Rule Overview
On May 15, 2025, the Centers for Medicare & Medicaid Services (CMS) published a proposed rule titled “Medicaid Program; Preserving Medicaid Funding for Vulnerable Populations-Closing a Health Care-Related Tax Loophole Proposed Rule.” As indicated in the proposed rule, CMS is trying to ensure that provider tax programs that utilize a waiver of broad-based or uniformity rules remain generally redistributive. CMS defines generally redistributive to mean “the tendency of a State’s tax and payment program to derive revenues from taxes imposed on non-Medicaid services in a class and to use these revenues as the State’s share of Medicaid payments.”

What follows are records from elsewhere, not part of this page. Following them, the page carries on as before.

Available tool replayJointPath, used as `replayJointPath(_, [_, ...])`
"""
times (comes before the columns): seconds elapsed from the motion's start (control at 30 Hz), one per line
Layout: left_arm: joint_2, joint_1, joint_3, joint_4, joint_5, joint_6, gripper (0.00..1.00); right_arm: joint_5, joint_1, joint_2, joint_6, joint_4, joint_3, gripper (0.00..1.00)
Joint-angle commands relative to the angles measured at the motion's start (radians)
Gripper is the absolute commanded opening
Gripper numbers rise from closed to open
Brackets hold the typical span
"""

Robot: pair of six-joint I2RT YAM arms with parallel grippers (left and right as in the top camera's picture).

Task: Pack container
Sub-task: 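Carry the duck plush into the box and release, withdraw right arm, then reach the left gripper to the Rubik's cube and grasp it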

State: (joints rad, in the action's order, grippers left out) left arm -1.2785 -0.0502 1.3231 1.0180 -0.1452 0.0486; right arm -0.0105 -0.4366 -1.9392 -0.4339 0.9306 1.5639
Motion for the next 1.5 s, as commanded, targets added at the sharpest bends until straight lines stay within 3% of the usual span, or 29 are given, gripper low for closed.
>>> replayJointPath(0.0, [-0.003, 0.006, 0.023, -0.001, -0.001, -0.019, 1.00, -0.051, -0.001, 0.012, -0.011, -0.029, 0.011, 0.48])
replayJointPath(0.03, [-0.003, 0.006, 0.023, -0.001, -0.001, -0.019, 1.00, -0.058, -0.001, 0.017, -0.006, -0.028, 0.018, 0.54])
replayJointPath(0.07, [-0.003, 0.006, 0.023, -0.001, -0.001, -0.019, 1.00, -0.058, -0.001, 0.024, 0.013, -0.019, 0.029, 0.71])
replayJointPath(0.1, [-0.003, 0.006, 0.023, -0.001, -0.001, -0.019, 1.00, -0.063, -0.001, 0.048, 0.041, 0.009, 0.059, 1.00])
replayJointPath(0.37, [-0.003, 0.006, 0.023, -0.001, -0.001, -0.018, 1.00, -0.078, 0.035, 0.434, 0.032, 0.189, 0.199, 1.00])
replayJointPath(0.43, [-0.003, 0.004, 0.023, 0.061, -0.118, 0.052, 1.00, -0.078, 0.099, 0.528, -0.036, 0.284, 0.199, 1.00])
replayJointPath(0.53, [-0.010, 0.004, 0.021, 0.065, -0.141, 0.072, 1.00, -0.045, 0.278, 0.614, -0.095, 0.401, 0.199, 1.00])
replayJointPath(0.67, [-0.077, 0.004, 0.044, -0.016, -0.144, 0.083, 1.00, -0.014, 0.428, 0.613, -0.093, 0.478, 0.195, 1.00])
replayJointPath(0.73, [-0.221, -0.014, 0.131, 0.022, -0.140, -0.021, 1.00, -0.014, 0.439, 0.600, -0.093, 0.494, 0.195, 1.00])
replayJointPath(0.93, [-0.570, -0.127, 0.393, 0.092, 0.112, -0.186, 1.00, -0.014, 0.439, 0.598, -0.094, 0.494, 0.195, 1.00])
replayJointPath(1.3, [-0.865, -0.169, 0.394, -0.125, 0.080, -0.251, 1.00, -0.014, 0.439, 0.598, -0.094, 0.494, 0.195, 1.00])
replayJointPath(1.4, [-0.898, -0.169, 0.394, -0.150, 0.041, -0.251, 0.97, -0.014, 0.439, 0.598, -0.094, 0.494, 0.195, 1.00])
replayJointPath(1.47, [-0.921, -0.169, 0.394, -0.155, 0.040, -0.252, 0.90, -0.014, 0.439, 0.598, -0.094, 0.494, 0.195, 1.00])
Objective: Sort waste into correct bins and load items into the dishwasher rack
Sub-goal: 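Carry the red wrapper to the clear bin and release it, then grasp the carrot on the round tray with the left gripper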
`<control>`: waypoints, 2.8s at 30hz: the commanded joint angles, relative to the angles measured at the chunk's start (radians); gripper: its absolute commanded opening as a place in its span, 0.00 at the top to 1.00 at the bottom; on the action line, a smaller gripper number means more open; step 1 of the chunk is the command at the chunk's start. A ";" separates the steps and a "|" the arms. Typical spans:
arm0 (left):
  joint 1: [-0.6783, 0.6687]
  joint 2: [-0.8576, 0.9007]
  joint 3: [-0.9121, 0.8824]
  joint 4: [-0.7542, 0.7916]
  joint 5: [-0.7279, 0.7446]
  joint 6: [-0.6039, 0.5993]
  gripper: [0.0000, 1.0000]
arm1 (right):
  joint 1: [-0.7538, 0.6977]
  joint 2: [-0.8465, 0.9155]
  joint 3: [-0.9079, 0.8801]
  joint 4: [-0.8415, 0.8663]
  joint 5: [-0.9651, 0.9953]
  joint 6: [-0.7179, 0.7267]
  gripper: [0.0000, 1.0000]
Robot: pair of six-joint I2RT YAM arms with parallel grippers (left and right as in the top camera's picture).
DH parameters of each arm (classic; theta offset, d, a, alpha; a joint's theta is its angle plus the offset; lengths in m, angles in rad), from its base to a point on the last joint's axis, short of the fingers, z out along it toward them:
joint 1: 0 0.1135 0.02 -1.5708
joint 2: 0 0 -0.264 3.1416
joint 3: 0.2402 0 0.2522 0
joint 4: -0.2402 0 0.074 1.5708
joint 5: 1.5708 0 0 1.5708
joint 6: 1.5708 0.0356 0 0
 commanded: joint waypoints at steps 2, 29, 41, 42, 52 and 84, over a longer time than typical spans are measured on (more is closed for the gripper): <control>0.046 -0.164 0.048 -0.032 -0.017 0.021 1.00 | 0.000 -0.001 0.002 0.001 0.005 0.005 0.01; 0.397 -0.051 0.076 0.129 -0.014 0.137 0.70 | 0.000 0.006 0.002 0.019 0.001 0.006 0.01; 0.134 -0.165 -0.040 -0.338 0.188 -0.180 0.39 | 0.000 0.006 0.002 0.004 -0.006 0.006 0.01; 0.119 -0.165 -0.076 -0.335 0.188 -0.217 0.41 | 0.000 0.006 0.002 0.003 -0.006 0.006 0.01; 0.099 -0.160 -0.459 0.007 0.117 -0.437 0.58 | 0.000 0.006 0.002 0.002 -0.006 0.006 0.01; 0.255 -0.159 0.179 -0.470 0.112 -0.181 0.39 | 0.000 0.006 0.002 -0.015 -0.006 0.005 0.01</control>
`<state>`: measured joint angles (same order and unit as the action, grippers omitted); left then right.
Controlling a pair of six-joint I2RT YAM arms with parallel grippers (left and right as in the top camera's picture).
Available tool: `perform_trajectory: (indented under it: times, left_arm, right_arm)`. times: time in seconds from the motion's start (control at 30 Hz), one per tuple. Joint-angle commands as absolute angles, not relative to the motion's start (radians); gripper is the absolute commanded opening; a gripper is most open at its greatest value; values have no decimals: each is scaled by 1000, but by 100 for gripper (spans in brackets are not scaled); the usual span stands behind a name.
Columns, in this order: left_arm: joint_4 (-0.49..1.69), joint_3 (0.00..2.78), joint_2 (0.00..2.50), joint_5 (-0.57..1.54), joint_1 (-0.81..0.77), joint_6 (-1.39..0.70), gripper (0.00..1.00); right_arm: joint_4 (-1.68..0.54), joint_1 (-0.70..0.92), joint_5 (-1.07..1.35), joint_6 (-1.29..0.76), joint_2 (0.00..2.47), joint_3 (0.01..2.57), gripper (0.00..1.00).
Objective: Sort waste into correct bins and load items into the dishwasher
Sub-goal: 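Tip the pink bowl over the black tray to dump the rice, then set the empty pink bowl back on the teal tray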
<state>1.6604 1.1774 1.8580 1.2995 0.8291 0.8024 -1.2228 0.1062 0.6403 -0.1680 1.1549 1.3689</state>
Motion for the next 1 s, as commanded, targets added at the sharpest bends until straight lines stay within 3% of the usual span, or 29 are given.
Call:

CMS is concerned that certain tax programs utilize what they perceive is a loophole to pass the mathematical waiver tests, yet are not generally redistributive in nature. This “loophole” currently allows some health care-related taxes to be imposed at higher tax rates on Medicaid taxable units than non-Medicaid taxable units, contrary to statutory and regulatory intent for health care-related taxes to be generally redistributive. CMS notes these arrangements have a similar effect as a hold harmless arrangement, through the imposition of taxes using variable rates or provider exclusions to increase the tax burden on the Medicaid program. CMS believes these types of tax structures serve to mitigate or eliminate the tax burden on entities with relatively lower Medicaid business that may not be able to receive the amount of the tax they paid through increased Medicaid payments funded by the tax.
The following are key highlights of the proposed rule:
- CMS noted the majority of waivers they find unacceptable are for managed care organization (MCO) taxes (and one hospital tax).

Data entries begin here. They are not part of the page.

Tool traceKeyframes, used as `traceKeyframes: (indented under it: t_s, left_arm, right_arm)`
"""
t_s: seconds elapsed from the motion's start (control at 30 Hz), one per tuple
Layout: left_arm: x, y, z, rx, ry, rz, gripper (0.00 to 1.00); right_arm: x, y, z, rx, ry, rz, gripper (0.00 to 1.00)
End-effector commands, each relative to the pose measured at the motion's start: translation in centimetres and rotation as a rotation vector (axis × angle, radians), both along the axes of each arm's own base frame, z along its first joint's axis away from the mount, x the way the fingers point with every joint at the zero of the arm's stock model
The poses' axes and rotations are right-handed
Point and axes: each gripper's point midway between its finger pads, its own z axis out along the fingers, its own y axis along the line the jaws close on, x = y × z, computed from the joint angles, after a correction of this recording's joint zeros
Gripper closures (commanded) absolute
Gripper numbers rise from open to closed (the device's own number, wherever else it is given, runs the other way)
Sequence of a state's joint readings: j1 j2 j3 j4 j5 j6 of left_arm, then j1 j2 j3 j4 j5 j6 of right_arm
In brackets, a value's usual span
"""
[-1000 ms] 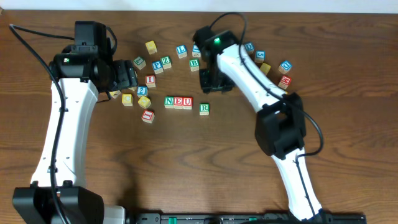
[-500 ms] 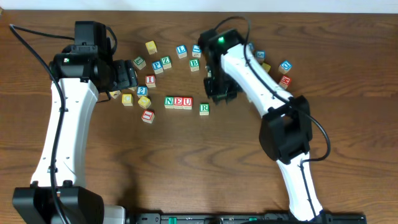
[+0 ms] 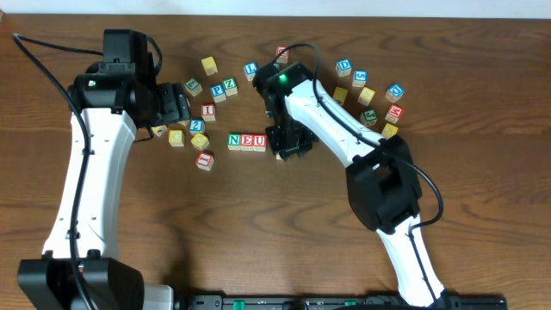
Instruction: Spell out NEURIPS
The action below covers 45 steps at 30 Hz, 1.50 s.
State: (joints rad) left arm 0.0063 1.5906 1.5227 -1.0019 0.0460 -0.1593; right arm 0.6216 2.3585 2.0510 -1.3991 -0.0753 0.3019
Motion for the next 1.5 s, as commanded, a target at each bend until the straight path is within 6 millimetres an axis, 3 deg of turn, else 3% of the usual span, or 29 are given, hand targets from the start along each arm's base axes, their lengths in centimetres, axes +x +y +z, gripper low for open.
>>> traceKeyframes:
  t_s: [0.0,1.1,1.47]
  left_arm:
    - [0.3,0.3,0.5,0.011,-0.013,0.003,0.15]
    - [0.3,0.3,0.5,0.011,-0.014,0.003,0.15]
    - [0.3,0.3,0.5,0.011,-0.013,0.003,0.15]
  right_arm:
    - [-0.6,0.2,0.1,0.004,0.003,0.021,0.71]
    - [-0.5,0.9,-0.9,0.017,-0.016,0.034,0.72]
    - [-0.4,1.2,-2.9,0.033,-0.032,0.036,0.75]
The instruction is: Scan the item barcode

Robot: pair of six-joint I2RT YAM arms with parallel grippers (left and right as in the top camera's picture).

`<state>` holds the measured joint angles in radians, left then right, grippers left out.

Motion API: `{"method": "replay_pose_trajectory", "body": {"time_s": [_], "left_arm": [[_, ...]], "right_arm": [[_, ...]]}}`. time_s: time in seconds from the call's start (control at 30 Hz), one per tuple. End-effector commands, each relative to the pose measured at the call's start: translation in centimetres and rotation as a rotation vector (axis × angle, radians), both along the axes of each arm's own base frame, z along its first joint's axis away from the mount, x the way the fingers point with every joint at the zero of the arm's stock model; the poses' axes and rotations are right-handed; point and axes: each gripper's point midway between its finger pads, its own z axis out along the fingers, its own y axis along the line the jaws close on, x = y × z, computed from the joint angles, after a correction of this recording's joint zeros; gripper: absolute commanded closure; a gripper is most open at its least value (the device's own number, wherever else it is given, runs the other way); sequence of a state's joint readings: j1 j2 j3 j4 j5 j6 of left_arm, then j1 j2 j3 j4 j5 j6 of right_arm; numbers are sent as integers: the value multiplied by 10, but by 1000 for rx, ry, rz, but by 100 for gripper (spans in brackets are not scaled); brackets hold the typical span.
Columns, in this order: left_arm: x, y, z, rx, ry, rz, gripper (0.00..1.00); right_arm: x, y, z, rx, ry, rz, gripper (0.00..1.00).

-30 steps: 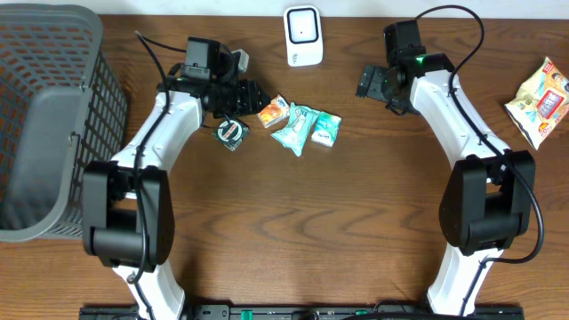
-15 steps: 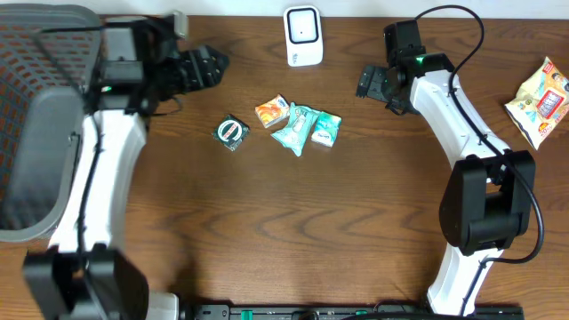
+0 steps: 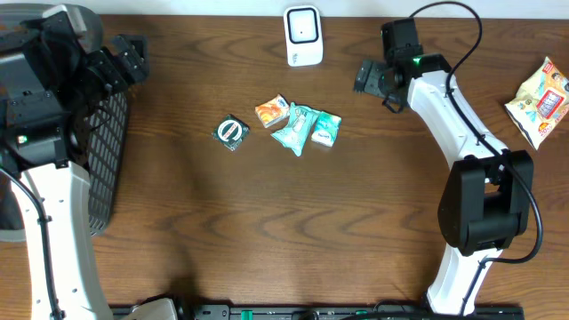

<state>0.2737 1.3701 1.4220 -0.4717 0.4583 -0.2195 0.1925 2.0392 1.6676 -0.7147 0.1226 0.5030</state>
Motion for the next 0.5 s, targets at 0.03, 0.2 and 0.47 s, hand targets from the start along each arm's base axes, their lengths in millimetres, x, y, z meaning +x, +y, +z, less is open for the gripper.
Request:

- Before Federal Fiscal Year (FFY) 2024, CMS was aware of 5 states with 6 taxes that are not in compliance with the proposed rule standards and in 2025 approved 2 additional states that would not comply.
- CMS indicated they have sent companion letters to 4 of the states with problematic taxes for their most recent tax waiver approvals and 3 states have not received letters but have received technical assistance (TA).
- New definitions have been added to clarify taxable units and tax rate groups.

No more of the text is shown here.